Action item
A faithful copy of all the data is required; pictures should not be included.
=== Section Start ===
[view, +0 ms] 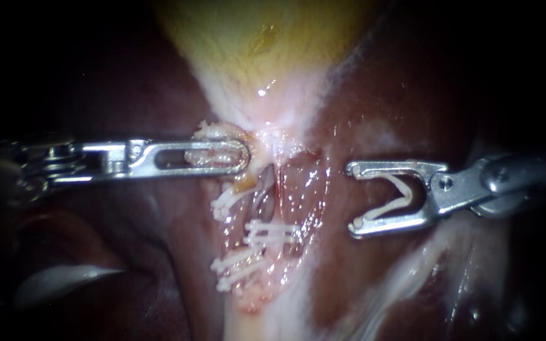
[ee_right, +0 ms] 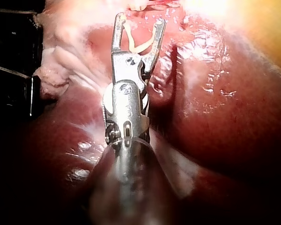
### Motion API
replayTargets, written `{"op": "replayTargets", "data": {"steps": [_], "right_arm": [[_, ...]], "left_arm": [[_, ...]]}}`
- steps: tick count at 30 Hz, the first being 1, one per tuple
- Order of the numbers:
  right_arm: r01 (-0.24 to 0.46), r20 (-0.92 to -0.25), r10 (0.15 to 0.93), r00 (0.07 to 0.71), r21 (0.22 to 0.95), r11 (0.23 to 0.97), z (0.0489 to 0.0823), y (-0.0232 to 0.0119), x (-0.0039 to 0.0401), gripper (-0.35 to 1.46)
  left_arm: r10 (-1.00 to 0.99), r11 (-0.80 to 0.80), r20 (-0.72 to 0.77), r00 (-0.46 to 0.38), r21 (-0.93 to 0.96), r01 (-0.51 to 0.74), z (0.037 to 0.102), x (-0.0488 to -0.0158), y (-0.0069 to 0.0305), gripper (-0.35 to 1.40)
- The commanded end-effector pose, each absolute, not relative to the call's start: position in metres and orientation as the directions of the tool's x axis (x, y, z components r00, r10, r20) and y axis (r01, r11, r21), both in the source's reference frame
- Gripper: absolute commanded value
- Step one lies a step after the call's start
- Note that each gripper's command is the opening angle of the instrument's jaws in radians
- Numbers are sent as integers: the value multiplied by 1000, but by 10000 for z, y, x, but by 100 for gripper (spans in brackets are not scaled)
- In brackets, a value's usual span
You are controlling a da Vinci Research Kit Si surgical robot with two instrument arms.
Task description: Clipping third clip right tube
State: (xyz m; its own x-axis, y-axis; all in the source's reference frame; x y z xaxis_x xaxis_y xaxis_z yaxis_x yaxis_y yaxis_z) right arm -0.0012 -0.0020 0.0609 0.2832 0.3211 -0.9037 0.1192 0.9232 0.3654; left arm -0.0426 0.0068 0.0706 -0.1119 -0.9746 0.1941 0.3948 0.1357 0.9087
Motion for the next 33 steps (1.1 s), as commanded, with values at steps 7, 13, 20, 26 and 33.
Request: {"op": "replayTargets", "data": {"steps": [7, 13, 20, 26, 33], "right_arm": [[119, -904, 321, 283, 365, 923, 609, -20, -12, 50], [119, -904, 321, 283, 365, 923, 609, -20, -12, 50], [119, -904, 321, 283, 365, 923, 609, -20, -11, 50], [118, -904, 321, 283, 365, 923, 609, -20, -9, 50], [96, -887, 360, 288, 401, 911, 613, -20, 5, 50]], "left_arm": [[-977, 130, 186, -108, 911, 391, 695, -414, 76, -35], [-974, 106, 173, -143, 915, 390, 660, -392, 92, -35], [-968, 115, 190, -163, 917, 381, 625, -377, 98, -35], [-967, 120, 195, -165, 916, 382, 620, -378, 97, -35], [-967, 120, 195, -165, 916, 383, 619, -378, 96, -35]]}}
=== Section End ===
Written reply
[view, +0 ms] 
[ee_right, +0 ms] 
### Motion API
replayTargets, written `{"op": "replayTargets", "data": {"steps": [_], "right_arm": [[_, ...]], "left_arm": [[_, ...]]}}`
- steps: tick count at 30 Hz, the first being 1, one per tuple
- Order of the numbers:
  right_arm: r01 (-0.24 to 0.46), r20 (-0.92 to -0.25), r10 (0.15 to 0.93), r00 (0.07 to 0.71), r21 (0.22 to 0.95), r11 (0.23 to 0.97), z (0.0489 to 0.0823), y (-0.0232 to 0.0119), x (-0.0039 to 0.0401), gripper (-0.35 to 1.46)
  left_arm: r10 (-1.00 to 0.99), r11 (-0.80 to 0.80), r20 (-0.72 to 0.77), r00 (-0.46 to 0.38), r21 (-0.93 to 0.96), r01 (-0.51 to 0.74), z (0.037 to 0.102), x (-0.0488 to -0.0158), y (-0.0069 to 0.0305), gripper (-0.35 to 1.40)
- The commanded end-effector pose, each absolute, not relative to the call's start: position in metres and orientation as the directions of the tool's x axis (x, y, z components r00, r10, r20) and y axis (r01, r11, r21), both in the source's reference frame
- Gripper: absolute commanded value
- Step one lies a step after the call's start
- Note that each gripper's command is the opening angle of the instrument's jaws in radians
- Numbers are sent as integers: the value multiplied by 1000, but by 10000 for z, y, x, but by 100 for gripper (spans in brackets are not scaled)
- In brackets, a value's usual span
You are controlling a da Vinci Research Kit Si surgical robot with two instrument arms.
Task description: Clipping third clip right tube
State: (xyz m; its own x-axis, y-axis; all in the source's reference frame; x y z xaxis_x xaxis_y xaxis_z yaxis_x yaxis_y yaxis_z) right arm -0.0012 -0.0020 0.0609 0.2832 0.3211 -0.9037 0.1192 0.9232 0.3654; left arm -0.0426 0.0068 0.0706 -0.1119 -0.9746 0.1941 0.3948 0.1357 0.9087
Motion for the next 33 steps (1.1 s), as commanded, with values at steps 7, 13, 20, 26 and 33.
Request: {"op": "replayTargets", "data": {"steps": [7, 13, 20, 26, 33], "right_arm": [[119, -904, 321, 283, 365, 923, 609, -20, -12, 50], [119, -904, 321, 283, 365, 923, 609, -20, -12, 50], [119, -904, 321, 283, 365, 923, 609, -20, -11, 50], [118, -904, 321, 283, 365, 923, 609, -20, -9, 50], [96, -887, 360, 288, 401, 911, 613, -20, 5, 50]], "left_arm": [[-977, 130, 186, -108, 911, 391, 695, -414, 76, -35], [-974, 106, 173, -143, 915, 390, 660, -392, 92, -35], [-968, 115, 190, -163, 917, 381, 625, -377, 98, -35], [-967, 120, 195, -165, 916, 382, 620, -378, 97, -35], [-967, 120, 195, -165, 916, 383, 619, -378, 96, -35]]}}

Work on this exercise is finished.